The 2023 Act also broadens the attorney general’s investigative and enforcements powers. The attorney general may now subpoena not just the target of an investigation, but those the attorney general believes may have information related to a potential violation of 2023 Act.
Under the 2023 Act, the Attorney General also now has authority to bring suit to “prevent or restrain unfair methods of competition in or affecting commerce.” The 1992 Act did not give the attorney general such powers. As such, the 2023 Act presents uncharted waters and arguably provides the Attorney General with broad discretion, especially given that the 2023 Act removes the provision of the 1992 Act directing courts to harmonize its provisions with federal antitrust law.
Further, the 2023 Act’s legislative declaration states that “competition is fundamental to” not just a “free market system” but also to a “health marketplace that protects workers and consumers.” Given this declaration highlighting protection of workers and the broad grant of discretionary authority to the Attorney General, Colorado businesses may expect the Attorney General, and private plaintiffs, to press challenges to conduct allegedly affecting workers.
And, although the 2023 Act’s four-year limitations period for civil actions is the same as the 1992 Act’s limitations period, the 2023 Act modifies when a civil antitrust action accrues.
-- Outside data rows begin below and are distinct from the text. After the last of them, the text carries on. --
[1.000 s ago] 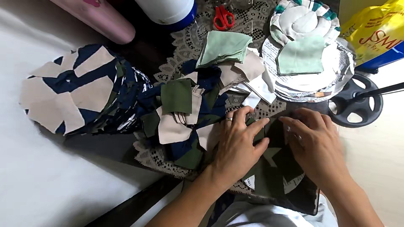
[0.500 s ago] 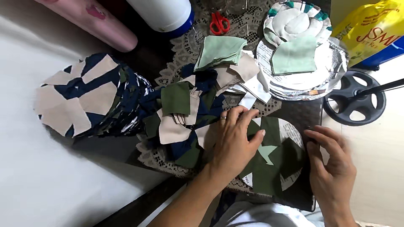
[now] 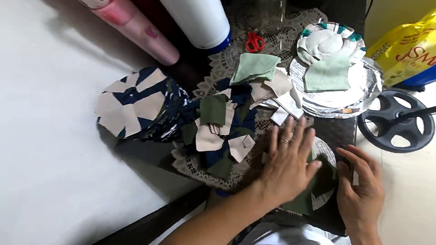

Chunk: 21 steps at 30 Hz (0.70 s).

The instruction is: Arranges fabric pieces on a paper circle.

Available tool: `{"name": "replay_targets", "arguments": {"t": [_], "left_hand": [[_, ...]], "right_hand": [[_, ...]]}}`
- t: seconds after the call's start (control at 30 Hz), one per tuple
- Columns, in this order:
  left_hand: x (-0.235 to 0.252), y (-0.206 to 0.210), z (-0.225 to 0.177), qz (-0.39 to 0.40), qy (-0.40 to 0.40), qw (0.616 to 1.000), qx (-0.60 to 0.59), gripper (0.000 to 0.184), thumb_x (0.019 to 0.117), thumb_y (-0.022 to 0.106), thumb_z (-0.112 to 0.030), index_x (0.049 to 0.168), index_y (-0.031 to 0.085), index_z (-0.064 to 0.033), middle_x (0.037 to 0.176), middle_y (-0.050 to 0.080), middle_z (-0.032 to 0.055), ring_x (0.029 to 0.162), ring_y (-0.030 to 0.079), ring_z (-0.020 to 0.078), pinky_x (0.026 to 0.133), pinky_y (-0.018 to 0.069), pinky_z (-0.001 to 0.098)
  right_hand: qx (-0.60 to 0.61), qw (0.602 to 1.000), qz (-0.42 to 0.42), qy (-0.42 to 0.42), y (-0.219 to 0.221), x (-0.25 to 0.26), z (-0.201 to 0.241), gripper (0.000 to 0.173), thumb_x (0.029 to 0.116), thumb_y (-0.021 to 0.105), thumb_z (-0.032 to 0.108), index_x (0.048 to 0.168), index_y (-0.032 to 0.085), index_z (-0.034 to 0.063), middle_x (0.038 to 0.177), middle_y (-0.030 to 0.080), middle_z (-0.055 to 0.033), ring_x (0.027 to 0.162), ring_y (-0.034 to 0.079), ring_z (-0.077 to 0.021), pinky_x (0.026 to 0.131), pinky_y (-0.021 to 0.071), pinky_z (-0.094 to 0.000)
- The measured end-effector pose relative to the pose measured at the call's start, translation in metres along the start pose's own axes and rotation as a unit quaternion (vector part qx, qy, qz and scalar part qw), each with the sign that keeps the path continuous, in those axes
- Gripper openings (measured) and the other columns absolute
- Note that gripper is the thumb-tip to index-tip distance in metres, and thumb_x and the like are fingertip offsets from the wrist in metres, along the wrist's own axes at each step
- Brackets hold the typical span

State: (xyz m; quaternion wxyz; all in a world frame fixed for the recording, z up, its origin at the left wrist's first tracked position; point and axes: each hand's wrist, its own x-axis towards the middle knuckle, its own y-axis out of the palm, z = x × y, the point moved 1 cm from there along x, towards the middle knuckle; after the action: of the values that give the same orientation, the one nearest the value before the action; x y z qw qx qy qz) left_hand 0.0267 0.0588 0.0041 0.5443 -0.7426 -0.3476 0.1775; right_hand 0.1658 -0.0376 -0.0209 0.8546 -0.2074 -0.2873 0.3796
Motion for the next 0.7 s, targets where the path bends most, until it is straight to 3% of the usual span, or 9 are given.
{"name": "replay_targets", "arguments": {"t": [0.2, 0.3, 0.37, 0.43, 0.53, 0.63, 0.7], "left_hand": [[-0.001, 0.006, -0.007, 0.112, 0.014, 0.994, -0.003, 0.073, 0.106, 0.038, -0.055, 0.162, 0.031, -0.0081, 0.169, 0.026, 0.0122, 0.158, 0.02, 0.0316, 0.123, 0.0061, 0.0664], [-0.002, -0.004, -0.007, 0.101, 0.012, 0.994, -0.038, 0.074, 0.1062, 0.039, -0.055, 0.163, 0.028, -0.0097, 0.17, 0.023, 0.0128, 0.159, 0.017, 0.032, 0.123, 0.0026, 0.0669], [-0.001, -0.019, -0.001, 0.04, 0.003, 0.998, -0.055, 0.065, 0.1063, 0.045, -0.047, 0.16, 0.037, -0.011, 0.168, 0.03, 0.0136, 0.156, 0.024, 0.0343, 0.122, 0.0115, 0.0673], [0.004, -0.043, 0.019, 0.001, -0.025, 0.998, -0.052, 0.052, 0.1055, 0.052, -0.033, 0.154, 0.048, -0.0138, 0.163, 0.038, 0.0144, 0.152, 0.034, 0.0351, 0.119, 0.0278, 0.063], [0.014, -0.085, 0.061, 0.008, -0.072, 0.997, -0.031, 0.03, 0.1017, 0.058, -0.01, 0.129, 0.07, -0.007, 0.14, 0.062, 0.0158, 0.13, 0.058, 0.0344, 0.105, 0.0482, 0.0534], [0.018, -0.111, 0.092, 0.09, -0.137, 0.986, 0.009, 0.019, 0.102, 0.058, -0.009, 0.109, 0.075, -0.0027, 0.111, 0.07, 0.0164, 0.107, 0.067, 0.0335, 0.093, 0.0535, 0.0542], [0.019, -0.114, 0.1, 0.154, -0.177, 0.971, 0.041, 0.02, 0.1022, 0.061, -0.017, 0.104, 0.074, -0.0028, 0.107, 0.071, 0.017, 0.106, 0.067, 0.0344, 0.092, 0.0525, 0.0565]], "right_hand": [[-0.021, 1.0, -0.001, -0.018, 0.001, 0.0, -0.001, 0.032, 0.0964, 0.051, 0.012, 0.116, 0.073, 0.0, 0.13, 0.061, -0.0291, 0.127, 0.055, -0.0343, 0.107, 0.0425, -0.0388], [-0.029, 0.999, 0.002, -0.02, 0.0, 0.001, 0.002, 0.033, 0.0959, 0.05, 0.012, 0.116, 0.072, -0.0012, 0.13, 0.06, -0.0317, 0.127, 0.055, -0.0385, 0.107, 0.0422, -0.0436], [-0.035, 0.999, 0.007, -0.022, -0.001, 0.001, 0.002, 0.033, 0.0964, 0.049, 0.011, 0.117, 0.072, -0.0014, 0.13, 0.06, -0.0321, 0.127, 0.055, -0.0403, 0.107, 0.0421, -0.0459], [-0.038, 0.999, 0.013, -0.024, -0.002, 0.0, 0.002, 0.033, 0.0966, 0.049, 0.011, 0.117, 0.072, -0.0017, 0.13, 0.06, -0.0318, 0.127, 0.055, -0.0414, 0.107, 0.0419, -0.0495], [-0.038, 0.999, 0.006, -0.031, -0.001, 0.0, 0.001, 0.032, 0.0962, 0.05, 0.011, 0.116, 0.072, -0.0018, 0.129, 0.061, -0.0316, 0.126, 0.056, -0.0431, 0.106, 0.0428, -0.0494], [-0.04, 0.999, 0.004, -0.03, -0.001, 0.0, 0.002, 0.032, 0.097, 0.05, 0.011, 0.117, 0.072, -0.0003, 0.13, 0.061, -0.0302, 0.126, 0.055, -0.0431, 0.107, 0.0424, -0.0496], [-0.044, 0.999, 0.002, -0.03, 0.0, 0.001, 0.001, 0.032, 0.0971, 0.05, 0.011, 0.116, 0.072, 0.0003, 0.13, 0.061, -0.0295, 0.126, 0.055, -0.0426, 0.106, 0.0428, -0.0494]]}}
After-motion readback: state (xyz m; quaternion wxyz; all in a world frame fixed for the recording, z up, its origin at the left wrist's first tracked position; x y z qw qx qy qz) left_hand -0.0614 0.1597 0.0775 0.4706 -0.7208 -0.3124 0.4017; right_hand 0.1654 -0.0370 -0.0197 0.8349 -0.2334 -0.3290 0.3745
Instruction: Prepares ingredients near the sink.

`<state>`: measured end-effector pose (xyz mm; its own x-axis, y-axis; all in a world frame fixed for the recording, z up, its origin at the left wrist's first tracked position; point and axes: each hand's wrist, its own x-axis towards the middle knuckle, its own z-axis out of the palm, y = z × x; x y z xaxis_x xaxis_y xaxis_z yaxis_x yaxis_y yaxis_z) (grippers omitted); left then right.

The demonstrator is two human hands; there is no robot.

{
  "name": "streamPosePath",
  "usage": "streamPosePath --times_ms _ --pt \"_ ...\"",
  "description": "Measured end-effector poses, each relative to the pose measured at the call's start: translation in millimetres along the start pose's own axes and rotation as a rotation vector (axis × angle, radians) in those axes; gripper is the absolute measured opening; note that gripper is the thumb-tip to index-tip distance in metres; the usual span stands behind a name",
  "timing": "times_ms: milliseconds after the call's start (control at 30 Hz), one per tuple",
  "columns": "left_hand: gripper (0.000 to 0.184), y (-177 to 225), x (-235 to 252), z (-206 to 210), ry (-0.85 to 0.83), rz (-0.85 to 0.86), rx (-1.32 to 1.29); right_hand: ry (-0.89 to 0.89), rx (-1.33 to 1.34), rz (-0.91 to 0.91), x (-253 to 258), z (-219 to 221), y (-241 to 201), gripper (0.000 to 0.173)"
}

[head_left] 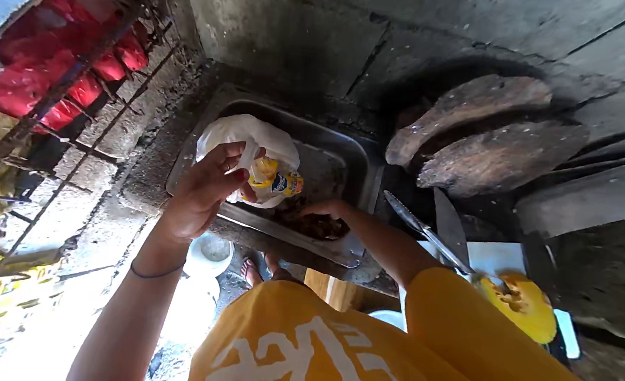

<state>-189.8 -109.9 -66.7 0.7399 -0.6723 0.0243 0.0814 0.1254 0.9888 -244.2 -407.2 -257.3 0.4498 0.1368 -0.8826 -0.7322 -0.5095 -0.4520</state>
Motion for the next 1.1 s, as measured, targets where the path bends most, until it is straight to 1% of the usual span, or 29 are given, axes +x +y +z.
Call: streamPosePath --times_ms 67,133,300,367,467,567,633,733,800,833,867,900,933,1000,1033,1067,1100 --pt "0.040 1 1 2 0.017 0.012 -0.019 -0.003 0.138 0.014 7 -7 7 0.049" --pt "0.041 0 3 3 0.017 0.043 -0.041 -0.019 0.231 -0.013 9 -9 8 0.043" --pt "0.039 -3 8 7 0.004 0.087 -0.042 -0.034 0.516 -0.132 -11 -11 9 0.030" --pt "0.040 -5 8 6 -0.003 0.092 -0.041 -0.039 0.696 -0.114 -25 -12 6 0.025" --pt "0.039 -8 8 5 -0.017 0.107 -0.055 -0.053 0.958 -0.132 -44 -10 11 0.036" --pt "0.037 -9 9 7 -0.023 0.112 -0.057 0.068 1.114 -0.202 -69 -3 15 0.039" --pt "0.037 -8 10 8 -0.026 0.104 -0.044 0.152 1.139 -0.232 -85 -1 15 0.039" --pt "0.036 -6 11 9 -0.027 0.099 -0.012 0.180 1.052 -0.250 -105 -6 5 0.045" --pt "0.036 -6 14 6 -0.050 0.103 -0.019 0.137 0.982 -0.320 -114 -10 -12 0.046" --pt "0.036 -7 15 5 -0.055 0.105 -0.030 0.102 0.960 -0.358 -121 -10 -28 0.047" --pt "0.036 -7 17 5 -0.056 0.104 -0.042 0.029 0.967 -0.415 -127 -7 -50 0.047" --pt "0.038 -7 19 5 -0.054 0.103 -0.058 -0.108 0.983 -0.503 -126 -4 -74 0.048" --pt "0.040 -5 21 5 -0.050 0.107 -0.080 -0.197 0.993 -0.585 -120 -1 -99 0.048" --pt "0.045 2 25 8 -0.025 0.121 -0.142 -0.267 1.019 -0.671 -97 9 -150 0.044" --pt "0.049 8 26 10 0.007 0.120 -0.166 -0.254 1.016 -0.656 -82 13 -172 0.043" --pt "0.050 15 27 10 0.046 0.114 -0.182 -0.198 0.956 -0.616 -68 16 -192 0.042" --pt "0.048 19 29 10 0.087 0.106 -0.189 -0.097 0.823 -0.555 -56 18 -207 0.041"
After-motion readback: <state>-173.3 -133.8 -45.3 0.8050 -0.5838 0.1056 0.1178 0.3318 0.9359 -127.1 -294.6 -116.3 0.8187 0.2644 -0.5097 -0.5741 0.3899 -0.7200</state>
Now, a claim accrues “on the date the last in a series of acts or practices” that violates the 2023 Act “occurred, including any acquisition or series of acquisitions that, in the aggregate, may constitute a violation.” This broader accrual language, when coupled with the 2023’s proviso that, except as expressly stated in the 2023 Act, “no other limitation terminates the period within which the attorney general may file an action”, effectively precludes all other defenses based on undue delay, such as laches, for claims involving a string of mergers in which one or more of the mergers occurred more than four years ago.
Last, but certainly not least, the 2023 Act significantly increases civil and criminal fines and does away with the 1992 Act’s prohibition on criminal penalties when the Attorney General has already obtained civil penalties or damages. The 2023 Act increases maximum criminal fines five-fold, from $1 million to $5 million, and maximum civil penalties four-fold, from $250,000 to $1 million per violation. So, with the removal of the prohibition on obtaining criminal fines when civil penalties or damages have been obtained, the 2023 Act effectively increases the maximum penalty / fine six times, from $1 million to $6 million, plus damages.
Given the greatly increased financial exposure, broader powers of the Attorney General, and the effectively increased limitations period, businesses operating in Colorado will want to keenly watch how the Attorney General’s office wields its new authority.